======== DATA FOR ANALYSIS ========
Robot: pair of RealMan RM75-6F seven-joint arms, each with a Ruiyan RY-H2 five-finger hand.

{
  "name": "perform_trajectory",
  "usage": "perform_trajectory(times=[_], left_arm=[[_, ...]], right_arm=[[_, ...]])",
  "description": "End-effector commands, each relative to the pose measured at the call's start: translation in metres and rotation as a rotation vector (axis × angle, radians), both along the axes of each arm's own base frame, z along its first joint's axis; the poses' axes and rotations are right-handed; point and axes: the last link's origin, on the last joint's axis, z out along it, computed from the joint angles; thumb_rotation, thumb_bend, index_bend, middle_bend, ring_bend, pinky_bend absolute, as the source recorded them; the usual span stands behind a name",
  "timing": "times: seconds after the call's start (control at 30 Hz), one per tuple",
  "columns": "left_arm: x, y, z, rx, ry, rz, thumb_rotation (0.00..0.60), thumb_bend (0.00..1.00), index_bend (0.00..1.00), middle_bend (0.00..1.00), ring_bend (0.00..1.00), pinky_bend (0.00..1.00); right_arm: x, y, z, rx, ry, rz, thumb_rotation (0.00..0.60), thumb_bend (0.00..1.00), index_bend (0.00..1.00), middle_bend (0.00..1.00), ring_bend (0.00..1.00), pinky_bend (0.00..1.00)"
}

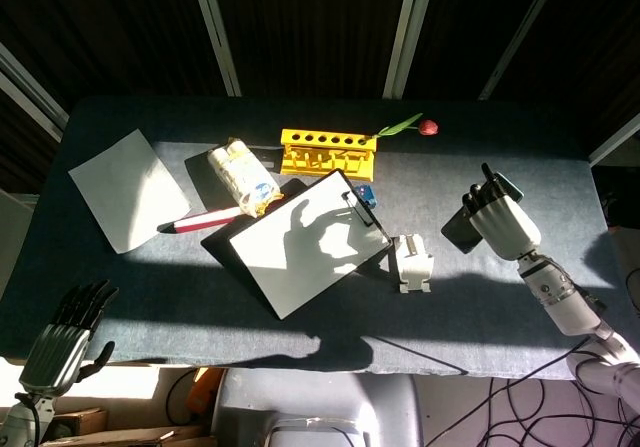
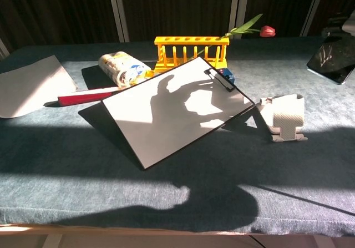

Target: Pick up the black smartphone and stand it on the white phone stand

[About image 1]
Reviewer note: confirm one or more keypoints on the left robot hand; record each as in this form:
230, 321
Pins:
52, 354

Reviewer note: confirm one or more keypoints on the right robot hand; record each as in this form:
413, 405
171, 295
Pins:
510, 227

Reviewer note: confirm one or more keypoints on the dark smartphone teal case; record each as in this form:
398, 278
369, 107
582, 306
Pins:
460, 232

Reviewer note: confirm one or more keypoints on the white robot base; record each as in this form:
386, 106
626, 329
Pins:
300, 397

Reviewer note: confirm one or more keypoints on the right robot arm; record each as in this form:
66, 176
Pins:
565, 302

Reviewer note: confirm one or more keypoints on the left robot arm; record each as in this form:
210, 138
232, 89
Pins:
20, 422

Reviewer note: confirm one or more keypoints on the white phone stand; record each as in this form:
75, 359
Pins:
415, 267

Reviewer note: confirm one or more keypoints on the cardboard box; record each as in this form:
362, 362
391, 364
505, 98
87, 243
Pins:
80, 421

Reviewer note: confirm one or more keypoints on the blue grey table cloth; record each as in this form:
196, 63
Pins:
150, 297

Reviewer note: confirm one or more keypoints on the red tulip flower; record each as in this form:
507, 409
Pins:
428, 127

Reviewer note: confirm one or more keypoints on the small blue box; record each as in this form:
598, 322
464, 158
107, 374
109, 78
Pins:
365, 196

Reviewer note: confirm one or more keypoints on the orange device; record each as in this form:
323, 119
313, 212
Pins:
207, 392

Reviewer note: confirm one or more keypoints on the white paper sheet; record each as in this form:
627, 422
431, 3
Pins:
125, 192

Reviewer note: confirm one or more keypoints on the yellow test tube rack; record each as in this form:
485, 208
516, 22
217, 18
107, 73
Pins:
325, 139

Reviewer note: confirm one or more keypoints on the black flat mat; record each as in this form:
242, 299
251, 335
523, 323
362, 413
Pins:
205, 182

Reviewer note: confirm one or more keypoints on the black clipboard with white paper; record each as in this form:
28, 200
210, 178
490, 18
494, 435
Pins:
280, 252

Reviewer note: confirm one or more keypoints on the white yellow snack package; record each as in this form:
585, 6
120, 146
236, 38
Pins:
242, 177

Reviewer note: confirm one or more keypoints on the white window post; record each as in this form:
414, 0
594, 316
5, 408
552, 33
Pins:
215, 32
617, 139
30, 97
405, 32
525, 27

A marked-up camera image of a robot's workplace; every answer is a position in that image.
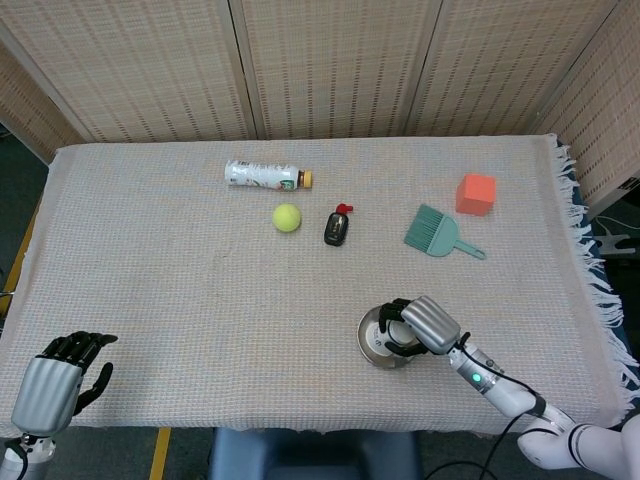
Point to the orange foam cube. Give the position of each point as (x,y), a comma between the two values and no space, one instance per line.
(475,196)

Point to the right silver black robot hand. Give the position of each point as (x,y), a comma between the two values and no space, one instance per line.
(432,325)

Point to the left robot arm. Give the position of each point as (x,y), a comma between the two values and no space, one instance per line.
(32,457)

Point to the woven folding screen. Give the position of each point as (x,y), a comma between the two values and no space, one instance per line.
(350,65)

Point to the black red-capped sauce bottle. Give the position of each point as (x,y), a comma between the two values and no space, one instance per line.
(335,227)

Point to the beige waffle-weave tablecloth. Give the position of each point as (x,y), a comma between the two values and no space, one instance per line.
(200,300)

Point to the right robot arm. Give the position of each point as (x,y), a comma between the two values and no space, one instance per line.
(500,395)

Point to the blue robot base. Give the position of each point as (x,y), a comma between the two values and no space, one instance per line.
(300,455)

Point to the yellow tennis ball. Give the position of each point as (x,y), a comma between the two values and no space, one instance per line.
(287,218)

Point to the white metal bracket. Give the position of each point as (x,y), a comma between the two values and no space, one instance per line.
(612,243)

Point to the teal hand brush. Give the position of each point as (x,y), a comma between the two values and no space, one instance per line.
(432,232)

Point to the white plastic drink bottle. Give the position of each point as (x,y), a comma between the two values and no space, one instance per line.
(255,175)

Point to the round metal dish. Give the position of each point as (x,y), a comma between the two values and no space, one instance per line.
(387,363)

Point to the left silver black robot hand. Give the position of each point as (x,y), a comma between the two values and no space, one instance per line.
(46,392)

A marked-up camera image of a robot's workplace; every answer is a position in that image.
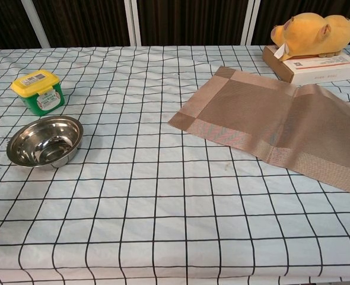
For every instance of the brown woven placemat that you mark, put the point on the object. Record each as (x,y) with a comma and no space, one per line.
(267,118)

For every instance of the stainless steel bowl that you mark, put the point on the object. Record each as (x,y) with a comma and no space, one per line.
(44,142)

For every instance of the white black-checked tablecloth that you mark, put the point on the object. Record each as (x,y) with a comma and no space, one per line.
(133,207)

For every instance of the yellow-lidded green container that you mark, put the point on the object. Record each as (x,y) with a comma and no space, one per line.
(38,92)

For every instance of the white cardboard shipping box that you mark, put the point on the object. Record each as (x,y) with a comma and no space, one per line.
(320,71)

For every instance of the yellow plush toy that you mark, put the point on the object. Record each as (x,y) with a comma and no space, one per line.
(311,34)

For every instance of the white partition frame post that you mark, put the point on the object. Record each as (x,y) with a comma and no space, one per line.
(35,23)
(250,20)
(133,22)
========
======== DATA FOR ANALYSIS ========
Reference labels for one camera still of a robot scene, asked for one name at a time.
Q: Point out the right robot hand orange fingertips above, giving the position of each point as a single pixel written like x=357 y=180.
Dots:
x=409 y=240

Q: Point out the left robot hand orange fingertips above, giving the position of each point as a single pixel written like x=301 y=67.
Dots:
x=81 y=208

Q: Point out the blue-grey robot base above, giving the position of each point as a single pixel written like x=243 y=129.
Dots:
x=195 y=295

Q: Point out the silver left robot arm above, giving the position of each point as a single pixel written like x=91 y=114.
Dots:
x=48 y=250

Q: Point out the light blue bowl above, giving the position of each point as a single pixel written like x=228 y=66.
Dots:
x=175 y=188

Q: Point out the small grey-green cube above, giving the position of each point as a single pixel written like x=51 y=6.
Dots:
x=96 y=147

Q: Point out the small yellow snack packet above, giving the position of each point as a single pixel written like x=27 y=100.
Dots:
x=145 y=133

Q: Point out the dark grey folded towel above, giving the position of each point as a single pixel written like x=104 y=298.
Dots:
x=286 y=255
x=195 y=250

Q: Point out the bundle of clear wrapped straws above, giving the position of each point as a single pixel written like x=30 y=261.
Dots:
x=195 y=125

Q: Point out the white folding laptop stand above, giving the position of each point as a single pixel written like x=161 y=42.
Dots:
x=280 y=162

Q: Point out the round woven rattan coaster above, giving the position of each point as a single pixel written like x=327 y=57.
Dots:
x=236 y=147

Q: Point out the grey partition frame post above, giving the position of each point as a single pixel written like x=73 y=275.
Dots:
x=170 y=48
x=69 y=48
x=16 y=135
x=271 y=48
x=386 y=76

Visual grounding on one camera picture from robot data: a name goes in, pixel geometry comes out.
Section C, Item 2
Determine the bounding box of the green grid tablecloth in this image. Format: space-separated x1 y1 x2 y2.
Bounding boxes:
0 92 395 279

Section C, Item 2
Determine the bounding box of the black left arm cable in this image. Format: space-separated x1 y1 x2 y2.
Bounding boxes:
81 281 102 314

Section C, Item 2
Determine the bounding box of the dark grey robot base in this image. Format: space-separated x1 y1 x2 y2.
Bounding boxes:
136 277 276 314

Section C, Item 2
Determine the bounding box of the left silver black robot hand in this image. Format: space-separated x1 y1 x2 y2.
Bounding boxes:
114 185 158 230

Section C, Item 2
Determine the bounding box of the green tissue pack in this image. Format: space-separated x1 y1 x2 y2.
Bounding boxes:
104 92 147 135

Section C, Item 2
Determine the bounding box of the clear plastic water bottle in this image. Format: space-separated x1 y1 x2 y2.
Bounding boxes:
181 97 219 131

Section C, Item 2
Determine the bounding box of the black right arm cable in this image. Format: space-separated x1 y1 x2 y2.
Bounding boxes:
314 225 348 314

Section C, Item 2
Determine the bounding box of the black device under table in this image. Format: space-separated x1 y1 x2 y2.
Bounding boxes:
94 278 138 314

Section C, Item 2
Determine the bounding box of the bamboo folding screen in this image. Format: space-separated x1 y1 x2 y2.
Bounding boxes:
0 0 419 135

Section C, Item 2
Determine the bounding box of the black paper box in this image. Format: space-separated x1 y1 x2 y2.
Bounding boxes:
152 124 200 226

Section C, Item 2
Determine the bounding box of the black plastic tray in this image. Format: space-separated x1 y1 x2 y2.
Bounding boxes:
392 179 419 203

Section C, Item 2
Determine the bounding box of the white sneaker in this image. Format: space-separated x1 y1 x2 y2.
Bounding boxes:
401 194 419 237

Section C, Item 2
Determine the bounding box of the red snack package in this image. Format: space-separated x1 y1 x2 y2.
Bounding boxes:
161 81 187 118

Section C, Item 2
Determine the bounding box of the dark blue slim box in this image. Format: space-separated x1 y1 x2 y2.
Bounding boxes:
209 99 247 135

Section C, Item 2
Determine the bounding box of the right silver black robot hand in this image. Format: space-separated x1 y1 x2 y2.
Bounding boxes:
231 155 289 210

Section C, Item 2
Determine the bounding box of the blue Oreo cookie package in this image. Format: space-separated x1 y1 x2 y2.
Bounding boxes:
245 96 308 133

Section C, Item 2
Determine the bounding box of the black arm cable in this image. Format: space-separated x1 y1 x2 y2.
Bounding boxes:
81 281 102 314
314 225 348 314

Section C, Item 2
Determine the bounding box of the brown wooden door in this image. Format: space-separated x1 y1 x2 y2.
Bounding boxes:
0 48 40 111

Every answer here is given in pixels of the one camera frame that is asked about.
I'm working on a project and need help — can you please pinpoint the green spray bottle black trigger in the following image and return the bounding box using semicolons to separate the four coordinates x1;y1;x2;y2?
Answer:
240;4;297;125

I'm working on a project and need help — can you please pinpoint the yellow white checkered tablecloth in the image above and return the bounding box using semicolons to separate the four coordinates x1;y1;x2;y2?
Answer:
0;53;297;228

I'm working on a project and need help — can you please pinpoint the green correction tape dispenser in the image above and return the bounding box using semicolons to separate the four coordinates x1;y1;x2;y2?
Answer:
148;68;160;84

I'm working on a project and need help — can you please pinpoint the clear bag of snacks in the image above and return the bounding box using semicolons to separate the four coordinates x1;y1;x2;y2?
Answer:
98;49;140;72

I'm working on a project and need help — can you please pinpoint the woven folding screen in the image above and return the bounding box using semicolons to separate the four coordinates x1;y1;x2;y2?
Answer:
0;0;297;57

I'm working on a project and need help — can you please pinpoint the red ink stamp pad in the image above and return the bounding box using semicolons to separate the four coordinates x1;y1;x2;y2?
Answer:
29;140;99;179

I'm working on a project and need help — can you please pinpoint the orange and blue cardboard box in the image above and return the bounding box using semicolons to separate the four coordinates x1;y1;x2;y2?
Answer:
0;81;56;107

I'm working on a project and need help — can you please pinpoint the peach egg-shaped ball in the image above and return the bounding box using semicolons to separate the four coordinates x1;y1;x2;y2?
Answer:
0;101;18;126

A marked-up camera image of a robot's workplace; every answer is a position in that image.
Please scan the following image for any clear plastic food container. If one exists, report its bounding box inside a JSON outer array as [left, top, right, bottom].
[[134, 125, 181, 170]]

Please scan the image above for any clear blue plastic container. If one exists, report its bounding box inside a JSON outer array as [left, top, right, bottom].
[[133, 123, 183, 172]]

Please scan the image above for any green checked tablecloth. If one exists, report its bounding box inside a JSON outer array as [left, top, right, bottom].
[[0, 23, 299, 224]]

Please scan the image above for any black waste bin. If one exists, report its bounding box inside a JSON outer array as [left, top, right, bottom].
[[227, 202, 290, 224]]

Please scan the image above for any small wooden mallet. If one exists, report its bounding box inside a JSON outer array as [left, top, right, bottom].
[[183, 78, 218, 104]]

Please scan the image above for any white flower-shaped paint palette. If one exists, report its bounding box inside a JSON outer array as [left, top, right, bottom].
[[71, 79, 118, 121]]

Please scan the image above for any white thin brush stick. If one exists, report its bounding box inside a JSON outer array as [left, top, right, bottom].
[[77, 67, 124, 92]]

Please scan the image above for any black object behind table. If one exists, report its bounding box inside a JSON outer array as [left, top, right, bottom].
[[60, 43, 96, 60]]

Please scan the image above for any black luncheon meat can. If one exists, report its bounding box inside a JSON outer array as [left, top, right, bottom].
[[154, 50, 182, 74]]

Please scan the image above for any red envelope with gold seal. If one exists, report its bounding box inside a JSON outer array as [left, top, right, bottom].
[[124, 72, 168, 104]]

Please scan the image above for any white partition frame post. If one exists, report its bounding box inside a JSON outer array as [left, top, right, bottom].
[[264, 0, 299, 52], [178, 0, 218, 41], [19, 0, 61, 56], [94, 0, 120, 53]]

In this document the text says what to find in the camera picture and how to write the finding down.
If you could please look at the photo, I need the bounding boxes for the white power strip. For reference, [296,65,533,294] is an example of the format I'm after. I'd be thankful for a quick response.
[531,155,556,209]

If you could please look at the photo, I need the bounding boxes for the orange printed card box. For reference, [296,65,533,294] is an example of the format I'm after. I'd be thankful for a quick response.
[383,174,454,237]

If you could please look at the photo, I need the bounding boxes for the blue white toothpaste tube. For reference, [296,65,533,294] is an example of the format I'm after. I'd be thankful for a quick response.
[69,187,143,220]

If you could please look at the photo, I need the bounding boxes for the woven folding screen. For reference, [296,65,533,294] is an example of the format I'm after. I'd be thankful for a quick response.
========
** TASK DIRECTIONS **
Wherever "fingertips" occurs in the entries above, copy the line it sits on.

** TASK RESPONSE **
Q: Point out the right robot hand orange fingertips above, giving the position of each point as a single pixel written like x=357 y=180.
Q: Point out the left robot hand orange fingertips above, giving the position of each point as a single pixel written like x=301 y=67.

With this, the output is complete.